Scalable Topical Phrase Mining from Text Corpora

While most topic modeling algorithms model text corpora with unigrams, human interpretation often relies on inherent grouping of terms into phrases. As such, we consider the problem of discovering topical phrases of mixed lengths. Existing work either performs post processing to the inference results of unigram-based topic models, or utilizes complex n-gram-discovery topic models. These methods generally produce low-quality topical phrases or suffer from poor scalability on even moderately-sized datasets. We propose a different approach that is both computationally efficient and effective. Our solution combines a novel phrase mining framework to segment a document into single and multi-word phrases, and a new topic model that operates on the induced document partition.

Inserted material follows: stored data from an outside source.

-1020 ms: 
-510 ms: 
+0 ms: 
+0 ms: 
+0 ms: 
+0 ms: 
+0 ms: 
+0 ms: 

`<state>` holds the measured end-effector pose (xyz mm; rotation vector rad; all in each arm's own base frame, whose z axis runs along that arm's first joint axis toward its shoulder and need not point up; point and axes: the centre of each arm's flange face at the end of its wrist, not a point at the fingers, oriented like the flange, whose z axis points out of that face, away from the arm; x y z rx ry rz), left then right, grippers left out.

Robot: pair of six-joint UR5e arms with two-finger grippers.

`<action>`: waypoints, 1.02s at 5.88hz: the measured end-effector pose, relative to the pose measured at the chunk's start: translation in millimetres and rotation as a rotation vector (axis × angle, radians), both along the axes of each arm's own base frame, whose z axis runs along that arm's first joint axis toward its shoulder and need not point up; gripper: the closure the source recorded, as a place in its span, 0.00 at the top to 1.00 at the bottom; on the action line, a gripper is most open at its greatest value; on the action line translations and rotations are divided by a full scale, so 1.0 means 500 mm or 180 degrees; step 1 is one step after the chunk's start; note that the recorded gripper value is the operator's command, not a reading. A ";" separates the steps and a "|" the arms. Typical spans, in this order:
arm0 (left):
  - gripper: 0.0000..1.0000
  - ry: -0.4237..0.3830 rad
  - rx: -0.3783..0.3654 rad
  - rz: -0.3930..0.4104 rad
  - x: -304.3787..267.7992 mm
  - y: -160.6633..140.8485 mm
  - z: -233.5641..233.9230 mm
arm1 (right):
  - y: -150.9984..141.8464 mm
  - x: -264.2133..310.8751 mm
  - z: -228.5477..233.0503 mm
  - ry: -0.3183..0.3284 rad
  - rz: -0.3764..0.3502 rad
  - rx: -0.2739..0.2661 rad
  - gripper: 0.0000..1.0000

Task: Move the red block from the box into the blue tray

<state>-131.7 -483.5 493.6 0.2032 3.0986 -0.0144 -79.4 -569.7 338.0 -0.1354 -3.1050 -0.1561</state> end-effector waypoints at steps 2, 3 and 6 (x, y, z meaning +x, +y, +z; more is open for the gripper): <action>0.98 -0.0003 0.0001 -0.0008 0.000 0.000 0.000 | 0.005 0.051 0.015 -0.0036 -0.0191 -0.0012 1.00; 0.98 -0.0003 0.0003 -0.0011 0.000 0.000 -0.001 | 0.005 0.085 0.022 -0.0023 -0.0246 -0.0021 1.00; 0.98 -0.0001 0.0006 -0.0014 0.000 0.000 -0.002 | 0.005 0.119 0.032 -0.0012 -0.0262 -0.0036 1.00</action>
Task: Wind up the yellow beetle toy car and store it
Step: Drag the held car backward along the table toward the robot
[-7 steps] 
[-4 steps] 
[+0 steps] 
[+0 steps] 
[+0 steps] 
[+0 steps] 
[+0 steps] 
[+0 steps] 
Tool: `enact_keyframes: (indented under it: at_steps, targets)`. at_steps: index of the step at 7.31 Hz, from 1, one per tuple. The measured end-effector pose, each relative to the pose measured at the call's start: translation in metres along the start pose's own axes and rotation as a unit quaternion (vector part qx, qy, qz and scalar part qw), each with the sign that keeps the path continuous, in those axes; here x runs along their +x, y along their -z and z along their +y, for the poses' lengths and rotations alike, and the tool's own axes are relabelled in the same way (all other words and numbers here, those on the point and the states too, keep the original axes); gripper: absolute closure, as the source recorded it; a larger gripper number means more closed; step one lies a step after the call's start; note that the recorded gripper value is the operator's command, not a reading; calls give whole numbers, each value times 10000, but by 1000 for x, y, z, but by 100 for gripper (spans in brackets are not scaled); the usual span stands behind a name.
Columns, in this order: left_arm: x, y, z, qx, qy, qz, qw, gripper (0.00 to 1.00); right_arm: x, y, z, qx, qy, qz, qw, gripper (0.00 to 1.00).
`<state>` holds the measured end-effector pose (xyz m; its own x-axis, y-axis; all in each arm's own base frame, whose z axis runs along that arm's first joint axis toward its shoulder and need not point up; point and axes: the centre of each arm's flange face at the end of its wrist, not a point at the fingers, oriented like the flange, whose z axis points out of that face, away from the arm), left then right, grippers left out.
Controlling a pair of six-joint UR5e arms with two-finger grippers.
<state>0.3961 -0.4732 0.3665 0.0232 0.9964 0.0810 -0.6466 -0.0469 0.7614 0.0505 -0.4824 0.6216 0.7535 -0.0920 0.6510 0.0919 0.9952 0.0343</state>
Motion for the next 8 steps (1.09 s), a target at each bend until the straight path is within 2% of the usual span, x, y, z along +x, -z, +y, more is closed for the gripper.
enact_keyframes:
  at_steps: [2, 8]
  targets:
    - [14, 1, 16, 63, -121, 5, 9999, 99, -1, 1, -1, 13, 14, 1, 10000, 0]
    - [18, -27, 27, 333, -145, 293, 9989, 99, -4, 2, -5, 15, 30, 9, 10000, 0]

Our approach discovers high quality topical phrases with negligible extra cost to the bag-of-words topic model in a variety of datasets including research publication titles, abstracts, reviews, and news articles.

💡 Research Summary

The paper addresses the longstanding gap between topic modeling, which traditionally relies on unigram representations, and human interpretation that often depends on multi‑word phrases. Existing approaches either post‑process unigram‑based models or embed complex n‑gram generation mechanisms directly into the topic model. Both strategies suffer from either low phrase quality or poor scalability on realistic corpora.
To overcome these limitations, the authors propose TOPMine, a two‑stage framework that first mines high‑quality phrases and segments each document into a “bag‑of‑phrases,” then performs topic inference under the constraint that all words within a phrase must share the same latent topic.
Stage 1 – Phrase Mining and Segmentation. The authors introduce an efficient frequent‑phrase mining algorithm that leverages two classic pruning principles: (1) the downward‑closure lemma, which guarantees that any super‑phrase of an infrequent phrase cannot be frequent, and (2) data‑antimonotonicity, which allows early termination of a document’s processing when no frequent phrases of a given length exist. By maintaining a list of active indices for each document and using a sliding‑window hash counter, the algorithm collects aggregate counts for all contiguous token sequences that meet a user‑defined minimum support. The pruning steps dramatically reduce the candidate space, turning what would be a quadratic‑time operation into linear time with respect to the total number of tokens (O(p·N)). After counting, a statistical significance measure—based on observed versus expected co‑occurrence—guides an agglomerative merging process that produces the final phrase partition. This process automatically filters out spurious candidates and determines the optimal phrase length, satisfying the three human‑interpretability criteria of frequency, collocation, and completeness.
Stage 2 – Phrase‑Constrained Topic Modeling (PhraseLDA). With the document now represented as a sequence of phrases, the authors modify the standard Latent Dirichlet Allocation (LDA) inference to enforce a hard constraint: all tokens belonging to the same phrase are assigned the same topic indicator z. This is achieved by a collapsed Gibbs sampler that samples a single topic for an entire phrase rather than for each individual word, eliminating the need for additional latent variables to capture phrase boundaries. Consequently, the model’s computational complexity remains comparable to vanilla LDA while guaranteeing intra‑phrase topic consistency.
Experimental Evaluation. The authors evaluate TOPMine on four diverse corpora: DBLP paper titles (20Conf), PubMed abstracts, Amazon product reviews, and New York Times articles. They compare against state‑of‑the‑art phrase‑aware topic models such as Topical N‑Gram and PD‑LDA, as well as post‑processing baselines. Metrics include topic coherence, human‑judged phrase quality, perplexity, and runtime. Results show that TOPMine achieves comparable perplexity to standard LDA, substantially higher topic coherence, and markedly better human‑rated phrase relevance. Moreover, TOPMine’s runtime is an order of magnitude faster than the baselines, confirming its scalability.
Contributions and Impact. The paper’s primary contributions are: (1) a linear‑time, data‑driven phrase mining algorithm that requires no linguistic resources; (2) a novel phrase‑constrained topic model (PhraseLDA) that integrates phrase structure directly into the generative process; (3) extensive empirical evidence of superior scalability and interpretability across multiple domains. By treating phrases as atomic units during inference, TOPMine bridges the gap between statistical topic models and the way humans naturally understand text, enabling more intuitive visualizations and downstream applications such as document summarization, recommendation, and information retrieval.
Future work may explore hierarchical extensions that model phrase‑to‑phrase relationships, incorporate supervision for domain‑specific phrase vocabularies, or apply the framework to multimodal data where textual phrases are aligned with visual or auditory cues.